_Exercise brief_
From the entries below, please gather each line containing the string "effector".

----------------------------------------

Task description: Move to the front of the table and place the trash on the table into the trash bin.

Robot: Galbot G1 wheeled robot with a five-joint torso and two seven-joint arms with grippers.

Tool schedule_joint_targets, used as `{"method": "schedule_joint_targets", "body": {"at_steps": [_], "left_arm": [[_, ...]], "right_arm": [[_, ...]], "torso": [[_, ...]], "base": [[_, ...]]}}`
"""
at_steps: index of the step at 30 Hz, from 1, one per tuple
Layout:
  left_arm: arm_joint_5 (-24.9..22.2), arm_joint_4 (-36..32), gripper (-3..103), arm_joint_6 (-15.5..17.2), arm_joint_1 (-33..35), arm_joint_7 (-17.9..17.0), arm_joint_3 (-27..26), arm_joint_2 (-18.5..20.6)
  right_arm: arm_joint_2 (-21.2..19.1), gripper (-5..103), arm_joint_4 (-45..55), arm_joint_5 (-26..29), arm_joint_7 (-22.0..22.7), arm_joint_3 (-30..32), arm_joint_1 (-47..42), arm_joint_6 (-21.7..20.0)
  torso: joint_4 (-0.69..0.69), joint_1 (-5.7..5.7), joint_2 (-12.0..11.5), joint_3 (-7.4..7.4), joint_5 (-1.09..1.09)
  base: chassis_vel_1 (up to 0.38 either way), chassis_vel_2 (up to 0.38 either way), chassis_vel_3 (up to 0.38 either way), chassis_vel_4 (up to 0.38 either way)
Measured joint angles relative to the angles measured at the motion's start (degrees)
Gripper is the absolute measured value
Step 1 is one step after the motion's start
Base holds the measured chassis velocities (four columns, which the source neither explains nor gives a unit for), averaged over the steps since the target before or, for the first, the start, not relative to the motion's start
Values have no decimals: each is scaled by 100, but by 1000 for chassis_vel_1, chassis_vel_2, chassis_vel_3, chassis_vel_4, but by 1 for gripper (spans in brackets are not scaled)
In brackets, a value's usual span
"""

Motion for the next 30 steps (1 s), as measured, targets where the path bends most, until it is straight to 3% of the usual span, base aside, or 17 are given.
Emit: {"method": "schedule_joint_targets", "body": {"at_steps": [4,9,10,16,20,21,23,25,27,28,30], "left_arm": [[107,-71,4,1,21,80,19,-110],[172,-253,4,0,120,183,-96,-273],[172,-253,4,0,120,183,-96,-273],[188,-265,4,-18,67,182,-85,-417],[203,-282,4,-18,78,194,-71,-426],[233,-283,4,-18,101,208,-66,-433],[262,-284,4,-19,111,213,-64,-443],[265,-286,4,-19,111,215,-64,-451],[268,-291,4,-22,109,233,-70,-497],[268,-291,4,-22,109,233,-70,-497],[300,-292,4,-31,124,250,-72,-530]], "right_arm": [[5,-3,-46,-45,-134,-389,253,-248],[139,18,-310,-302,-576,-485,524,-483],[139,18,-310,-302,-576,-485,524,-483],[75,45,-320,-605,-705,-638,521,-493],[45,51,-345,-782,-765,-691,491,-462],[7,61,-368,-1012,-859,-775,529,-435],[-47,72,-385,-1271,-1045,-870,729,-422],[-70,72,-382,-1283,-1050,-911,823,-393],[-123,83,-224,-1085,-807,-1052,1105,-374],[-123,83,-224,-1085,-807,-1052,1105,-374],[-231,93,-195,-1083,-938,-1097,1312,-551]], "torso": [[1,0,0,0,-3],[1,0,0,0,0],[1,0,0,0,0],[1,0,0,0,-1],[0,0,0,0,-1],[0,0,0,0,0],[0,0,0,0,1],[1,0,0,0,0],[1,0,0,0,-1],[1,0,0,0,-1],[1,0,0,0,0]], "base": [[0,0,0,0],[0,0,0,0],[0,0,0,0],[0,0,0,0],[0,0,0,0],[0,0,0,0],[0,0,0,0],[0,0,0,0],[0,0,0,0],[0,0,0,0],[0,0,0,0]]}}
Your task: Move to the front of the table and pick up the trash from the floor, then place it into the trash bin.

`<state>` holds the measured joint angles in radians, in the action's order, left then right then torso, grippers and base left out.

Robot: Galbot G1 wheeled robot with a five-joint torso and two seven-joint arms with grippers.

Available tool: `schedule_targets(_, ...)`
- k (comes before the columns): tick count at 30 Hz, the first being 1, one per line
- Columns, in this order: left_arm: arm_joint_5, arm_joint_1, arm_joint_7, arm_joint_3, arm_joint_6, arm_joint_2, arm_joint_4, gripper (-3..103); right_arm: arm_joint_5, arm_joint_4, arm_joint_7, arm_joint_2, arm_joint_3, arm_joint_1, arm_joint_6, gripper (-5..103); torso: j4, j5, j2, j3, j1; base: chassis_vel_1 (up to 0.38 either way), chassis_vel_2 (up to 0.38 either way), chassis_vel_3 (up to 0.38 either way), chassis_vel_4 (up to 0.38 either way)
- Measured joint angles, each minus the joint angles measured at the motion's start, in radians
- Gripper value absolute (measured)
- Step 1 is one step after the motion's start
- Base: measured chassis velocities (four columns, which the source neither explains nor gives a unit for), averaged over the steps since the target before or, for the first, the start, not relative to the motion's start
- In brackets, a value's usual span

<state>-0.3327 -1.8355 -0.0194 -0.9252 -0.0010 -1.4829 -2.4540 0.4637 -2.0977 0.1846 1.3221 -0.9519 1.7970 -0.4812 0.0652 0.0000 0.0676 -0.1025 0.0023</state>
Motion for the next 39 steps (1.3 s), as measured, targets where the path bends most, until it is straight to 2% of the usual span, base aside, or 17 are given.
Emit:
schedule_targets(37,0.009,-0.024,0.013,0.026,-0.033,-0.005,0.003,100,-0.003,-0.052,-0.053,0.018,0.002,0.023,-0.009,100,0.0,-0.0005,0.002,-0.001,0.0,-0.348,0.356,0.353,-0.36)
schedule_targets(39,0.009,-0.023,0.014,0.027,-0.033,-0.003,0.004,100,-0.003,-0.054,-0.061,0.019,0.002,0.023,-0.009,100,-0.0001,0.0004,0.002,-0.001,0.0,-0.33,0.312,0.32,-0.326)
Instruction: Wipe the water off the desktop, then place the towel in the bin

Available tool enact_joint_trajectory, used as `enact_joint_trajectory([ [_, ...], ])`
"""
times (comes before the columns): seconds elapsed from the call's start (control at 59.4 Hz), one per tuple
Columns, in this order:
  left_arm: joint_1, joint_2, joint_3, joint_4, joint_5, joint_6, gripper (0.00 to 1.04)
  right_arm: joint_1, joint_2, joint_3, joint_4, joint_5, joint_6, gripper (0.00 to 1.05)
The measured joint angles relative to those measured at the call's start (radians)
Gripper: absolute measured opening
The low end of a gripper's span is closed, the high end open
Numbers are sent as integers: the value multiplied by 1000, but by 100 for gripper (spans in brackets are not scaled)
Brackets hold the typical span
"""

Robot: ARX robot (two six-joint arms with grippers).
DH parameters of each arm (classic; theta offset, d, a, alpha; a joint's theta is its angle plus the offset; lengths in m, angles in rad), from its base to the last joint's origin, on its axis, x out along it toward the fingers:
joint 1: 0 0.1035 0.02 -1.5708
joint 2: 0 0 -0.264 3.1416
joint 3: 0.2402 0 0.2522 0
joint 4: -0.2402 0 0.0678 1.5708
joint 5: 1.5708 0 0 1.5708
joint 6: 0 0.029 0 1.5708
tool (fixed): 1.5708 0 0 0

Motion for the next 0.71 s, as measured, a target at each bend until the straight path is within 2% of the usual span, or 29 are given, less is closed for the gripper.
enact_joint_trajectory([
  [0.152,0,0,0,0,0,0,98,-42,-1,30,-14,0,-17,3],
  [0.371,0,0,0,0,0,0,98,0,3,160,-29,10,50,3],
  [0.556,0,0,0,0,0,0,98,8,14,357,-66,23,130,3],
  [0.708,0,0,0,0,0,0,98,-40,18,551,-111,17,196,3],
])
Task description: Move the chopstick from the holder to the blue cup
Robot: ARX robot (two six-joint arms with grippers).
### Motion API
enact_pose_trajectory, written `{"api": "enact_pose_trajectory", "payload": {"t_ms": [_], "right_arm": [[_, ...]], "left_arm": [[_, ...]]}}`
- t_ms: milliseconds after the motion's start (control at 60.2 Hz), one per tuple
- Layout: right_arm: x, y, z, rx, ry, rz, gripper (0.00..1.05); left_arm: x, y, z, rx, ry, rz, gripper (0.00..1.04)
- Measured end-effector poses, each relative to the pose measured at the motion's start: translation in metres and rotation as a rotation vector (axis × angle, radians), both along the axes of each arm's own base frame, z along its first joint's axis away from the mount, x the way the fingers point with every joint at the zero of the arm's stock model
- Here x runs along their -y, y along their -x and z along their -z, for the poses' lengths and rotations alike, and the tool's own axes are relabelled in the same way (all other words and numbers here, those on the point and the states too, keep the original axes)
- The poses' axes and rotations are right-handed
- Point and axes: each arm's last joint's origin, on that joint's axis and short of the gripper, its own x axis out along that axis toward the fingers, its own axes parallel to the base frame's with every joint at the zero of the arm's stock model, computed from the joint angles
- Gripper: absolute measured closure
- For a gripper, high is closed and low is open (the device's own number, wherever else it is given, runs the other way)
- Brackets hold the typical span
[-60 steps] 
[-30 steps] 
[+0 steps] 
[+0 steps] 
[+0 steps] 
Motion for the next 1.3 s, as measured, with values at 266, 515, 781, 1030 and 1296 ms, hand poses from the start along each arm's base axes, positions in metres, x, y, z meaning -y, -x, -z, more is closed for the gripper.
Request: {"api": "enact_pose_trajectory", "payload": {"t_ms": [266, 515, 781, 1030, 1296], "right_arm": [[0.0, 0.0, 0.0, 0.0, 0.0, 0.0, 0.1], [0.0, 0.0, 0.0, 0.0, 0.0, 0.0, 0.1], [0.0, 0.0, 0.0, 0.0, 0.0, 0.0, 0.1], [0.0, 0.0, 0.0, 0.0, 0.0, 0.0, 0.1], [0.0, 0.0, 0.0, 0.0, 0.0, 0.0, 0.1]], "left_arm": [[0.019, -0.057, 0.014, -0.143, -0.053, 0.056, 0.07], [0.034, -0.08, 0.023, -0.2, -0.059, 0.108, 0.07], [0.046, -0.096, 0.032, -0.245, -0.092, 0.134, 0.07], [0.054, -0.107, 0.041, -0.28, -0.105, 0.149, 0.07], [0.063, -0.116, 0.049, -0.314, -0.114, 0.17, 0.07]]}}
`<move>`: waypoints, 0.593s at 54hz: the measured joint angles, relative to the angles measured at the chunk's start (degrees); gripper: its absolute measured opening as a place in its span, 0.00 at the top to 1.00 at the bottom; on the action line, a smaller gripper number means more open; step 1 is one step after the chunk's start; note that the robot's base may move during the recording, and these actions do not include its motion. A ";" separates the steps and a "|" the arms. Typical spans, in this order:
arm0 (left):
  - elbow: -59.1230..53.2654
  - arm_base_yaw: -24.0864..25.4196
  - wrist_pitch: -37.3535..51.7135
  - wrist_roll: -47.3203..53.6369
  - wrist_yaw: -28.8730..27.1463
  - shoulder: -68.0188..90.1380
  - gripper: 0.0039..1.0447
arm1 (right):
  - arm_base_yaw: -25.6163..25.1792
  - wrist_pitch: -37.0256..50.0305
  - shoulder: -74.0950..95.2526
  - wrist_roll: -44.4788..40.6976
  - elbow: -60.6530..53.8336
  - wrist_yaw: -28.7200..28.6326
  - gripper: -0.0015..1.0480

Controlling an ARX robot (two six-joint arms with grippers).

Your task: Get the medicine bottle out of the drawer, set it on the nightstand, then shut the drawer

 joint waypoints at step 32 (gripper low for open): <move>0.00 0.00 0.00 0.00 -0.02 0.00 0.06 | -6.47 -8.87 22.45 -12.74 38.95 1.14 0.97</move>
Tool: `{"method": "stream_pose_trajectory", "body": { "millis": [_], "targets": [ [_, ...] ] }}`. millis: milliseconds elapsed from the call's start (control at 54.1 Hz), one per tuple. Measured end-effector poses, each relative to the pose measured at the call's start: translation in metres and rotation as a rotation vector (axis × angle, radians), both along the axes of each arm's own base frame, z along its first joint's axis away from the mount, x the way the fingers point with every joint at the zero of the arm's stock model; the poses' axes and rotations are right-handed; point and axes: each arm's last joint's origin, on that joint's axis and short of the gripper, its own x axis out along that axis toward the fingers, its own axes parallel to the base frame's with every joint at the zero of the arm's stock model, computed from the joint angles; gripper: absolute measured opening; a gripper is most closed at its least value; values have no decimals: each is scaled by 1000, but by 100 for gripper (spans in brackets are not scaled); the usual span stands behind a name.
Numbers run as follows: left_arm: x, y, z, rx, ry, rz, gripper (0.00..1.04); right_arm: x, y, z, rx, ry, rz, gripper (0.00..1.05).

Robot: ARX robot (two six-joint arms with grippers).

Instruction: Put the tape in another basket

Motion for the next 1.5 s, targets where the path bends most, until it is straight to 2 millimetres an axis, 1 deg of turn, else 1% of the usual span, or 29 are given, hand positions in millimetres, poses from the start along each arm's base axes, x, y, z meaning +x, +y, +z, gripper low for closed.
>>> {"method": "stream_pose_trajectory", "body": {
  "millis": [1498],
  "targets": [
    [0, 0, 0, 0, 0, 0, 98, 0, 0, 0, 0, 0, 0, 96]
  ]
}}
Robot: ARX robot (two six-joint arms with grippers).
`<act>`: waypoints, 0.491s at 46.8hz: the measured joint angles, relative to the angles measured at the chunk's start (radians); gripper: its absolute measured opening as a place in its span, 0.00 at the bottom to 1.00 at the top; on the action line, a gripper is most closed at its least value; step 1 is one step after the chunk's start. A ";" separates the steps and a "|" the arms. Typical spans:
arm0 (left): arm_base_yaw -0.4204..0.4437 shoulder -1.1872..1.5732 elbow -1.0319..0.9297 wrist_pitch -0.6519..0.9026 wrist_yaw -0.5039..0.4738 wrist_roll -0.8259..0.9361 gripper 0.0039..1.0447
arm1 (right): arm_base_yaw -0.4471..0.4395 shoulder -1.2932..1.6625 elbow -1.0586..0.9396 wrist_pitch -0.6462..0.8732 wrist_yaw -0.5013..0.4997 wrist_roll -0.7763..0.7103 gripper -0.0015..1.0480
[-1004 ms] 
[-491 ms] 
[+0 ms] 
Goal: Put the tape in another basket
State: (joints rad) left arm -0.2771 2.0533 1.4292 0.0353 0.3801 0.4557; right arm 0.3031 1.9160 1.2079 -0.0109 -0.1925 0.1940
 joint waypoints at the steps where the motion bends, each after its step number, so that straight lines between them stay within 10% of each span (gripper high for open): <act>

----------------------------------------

_Task result_
- Measured end-effector poses, each relative to the pose measured at the motion's start: translation in metres and rotation as a rotation vector (axis × angle, radians), both along the axes of each arm's own base frame, z along its first joint's axis away from the mount, x the way the fingers point with every joint at the zero of the arm's stock model
Tool: `{"method": "stream_pose_trajectory", "body": { "millis": [_], "targets": [ [_, ...] ] }}`. millis: milliseconds elapsed from the call's start (control at 54.1 Hz), one per tuple. Measured end-effector poses, each relative to the pose measured at the call's start: translation in metres and rotation as a rotation vector (axis × angle, radians), both along the axes of each arm's own base frame, z along its first joint's axis away from the mount, x the way the fingers point with every joint at the zero of the arm's stock model; the poses' axes and rotations are right-handed; point and axes: each arm's last joint's origin, on that joint's axis and short of the gripper, its own x axis out along that axis toward the fingers, its own axes parallel to the base frame's with every joint at the zero of the arm's stock model, computed from the joint angles; gripper: absolute measured opening; a gripper is most closed at its least value; values have no decimals: each is scaled by 1000, but by 100 for gripper (spans in brackets are not scaled); the usual span stands behind a name.

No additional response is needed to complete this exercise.